Consider the records below. How many of their lines include the word "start"? State the number and nothing else.
- Opening Delimiter -
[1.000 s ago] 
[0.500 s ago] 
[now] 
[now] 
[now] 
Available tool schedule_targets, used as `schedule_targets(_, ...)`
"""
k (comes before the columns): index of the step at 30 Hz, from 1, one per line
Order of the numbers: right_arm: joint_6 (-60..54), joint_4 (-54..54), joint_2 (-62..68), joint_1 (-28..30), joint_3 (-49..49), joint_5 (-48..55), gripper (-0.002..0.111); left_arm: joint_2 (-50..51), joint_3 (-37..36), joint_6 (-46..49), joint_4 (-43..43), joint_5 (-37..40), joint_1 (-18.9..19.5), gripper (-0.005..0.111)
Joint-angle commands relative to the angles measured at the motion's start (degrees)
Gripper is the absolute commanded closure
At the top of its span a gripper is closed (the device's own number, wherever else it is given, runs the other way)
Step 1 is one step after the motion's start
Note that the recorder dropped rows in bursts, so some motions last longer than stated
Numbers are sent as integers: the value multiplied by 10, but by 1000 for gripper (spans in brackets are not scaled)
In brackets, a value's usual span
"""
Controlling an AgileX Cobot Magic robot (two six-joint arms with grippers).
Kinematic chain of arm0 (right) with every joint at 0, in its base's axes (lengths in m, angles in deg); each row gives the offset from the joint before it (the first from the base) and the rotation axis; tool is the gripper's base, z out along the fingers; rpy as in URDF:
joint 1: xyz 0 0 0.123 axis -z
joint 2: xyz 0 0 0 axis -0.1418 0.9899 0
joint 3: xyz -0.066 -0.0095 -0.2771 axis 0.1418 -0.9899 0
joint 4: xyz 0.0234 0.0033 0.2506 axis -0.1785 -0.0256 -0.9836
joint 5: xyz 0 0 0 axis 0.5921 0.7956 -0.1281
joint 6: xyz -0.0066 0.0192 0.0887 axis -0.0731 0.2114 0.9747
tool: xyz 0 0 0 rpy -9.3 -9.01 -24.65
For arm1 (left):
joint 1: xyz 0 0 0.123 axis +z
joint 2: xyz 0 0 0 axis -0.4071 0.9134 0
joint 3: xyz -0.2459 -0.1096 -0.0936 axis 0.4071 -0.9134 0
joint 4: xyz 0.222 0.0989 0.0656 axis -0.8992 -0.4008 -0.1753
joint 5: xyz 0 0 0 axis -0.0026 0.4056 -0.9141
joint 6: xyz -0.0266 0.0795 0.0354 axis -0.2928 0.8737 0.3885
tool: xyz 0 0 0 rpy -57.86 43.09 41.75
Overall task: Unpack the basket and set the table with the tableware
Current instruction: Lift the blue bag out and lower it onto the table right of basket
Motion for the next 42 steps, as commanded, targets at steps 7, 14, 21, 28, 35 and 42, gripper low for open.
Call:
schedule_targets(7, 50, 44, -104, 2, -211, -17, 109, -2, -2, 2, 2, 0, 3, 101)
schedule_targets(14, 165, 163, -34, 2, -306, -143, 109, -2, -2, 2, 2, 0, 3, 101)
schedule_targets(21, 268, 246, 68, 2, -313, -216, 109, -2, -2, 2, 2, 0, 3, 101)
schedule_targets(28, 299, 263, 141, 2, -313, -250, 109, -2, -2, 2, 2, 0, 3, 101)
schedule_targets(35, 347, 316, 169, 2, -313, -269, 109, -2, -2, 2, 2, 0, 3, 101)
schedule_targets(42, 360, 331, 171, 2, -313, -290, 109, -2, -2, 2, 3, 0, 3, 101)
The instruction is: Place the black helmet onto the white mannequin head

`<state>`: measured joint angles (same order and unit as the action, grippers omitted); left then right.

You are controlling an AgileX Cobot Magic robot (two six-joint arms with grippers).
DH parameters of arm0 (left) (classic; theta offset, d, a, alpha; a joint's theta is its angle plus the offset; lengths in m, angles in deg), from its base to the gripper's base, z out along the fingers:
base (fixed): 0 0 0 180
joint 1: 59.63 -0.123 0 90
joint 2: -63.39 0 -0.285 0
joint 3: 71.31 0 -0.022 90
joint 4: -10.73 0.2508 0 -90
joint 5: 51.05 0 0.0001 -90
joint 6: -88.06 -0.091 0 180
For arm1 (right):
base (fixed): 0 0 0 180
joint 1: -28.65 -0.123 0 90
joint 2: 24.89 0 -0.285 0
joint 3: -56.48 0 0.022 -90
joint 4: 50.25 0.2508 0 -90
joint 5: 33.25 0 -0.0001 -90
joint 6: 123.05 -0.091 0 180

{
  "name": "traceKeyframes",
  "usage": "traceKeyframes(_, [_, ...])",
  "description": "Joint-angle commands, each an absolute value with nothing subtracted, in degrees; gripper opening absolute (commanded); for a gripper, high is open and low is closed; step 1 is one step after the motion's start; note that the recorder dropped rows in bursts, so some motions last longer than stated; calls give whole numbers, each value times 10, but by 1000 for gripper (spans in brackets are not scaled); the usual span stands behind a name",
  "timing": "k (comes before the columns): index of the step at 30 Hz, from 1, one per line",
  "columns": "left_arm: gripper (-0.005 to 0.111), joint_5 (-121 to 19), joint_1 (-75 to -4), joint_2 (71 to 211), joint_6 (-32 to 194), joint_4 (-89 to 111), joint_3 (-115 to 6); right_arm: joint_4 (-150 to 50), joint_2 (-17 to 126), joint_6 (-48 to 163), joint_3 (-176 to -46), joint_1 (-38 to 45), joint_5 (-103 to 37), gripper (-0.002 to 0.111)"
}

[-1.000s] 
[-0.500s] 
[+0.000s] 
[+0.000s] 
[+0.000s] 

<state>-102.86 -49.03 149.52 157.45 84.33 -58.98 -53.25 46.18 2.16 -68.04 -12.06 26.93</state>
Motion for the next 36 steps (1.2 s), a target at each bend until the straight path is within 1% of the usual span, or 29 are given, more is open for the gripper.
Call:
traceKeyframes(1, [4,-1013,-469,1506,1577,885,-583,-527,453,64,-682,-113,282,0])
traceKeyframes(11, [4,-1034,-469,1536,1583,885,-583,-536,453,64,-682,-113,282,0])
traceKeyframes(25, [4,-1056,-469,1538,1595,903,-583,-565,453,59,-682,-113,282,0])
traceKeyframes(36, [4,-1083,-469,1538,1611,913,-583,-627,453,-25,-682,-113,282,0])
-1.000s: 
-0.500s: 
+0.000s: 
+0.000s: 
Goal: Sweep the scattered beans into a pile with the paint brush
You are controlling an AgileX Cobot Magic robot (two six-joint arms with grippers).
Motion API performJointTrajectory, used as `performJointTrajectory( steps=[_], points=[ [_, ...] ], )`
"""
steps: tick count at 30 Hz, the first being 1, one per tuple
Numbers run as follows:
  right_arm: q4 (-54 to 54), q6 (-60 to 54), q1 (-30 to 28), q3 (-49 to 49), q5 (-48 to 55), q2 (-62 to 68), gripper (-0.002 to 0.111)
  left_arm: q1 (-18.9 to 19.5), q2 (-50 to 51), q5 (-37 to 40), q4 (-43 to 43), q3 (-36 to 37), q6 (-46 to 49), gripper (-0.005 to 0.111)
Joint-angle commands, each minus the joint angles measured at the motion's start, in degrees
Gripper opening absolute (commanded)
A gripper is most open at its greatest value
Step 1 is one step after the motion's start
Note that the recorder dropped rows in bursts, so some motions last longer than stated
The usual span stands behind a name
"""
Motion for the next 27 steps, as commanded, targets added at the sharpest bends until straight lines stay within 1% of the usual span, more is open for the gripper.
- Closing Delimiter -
ANSWER FOR THE TASK: 5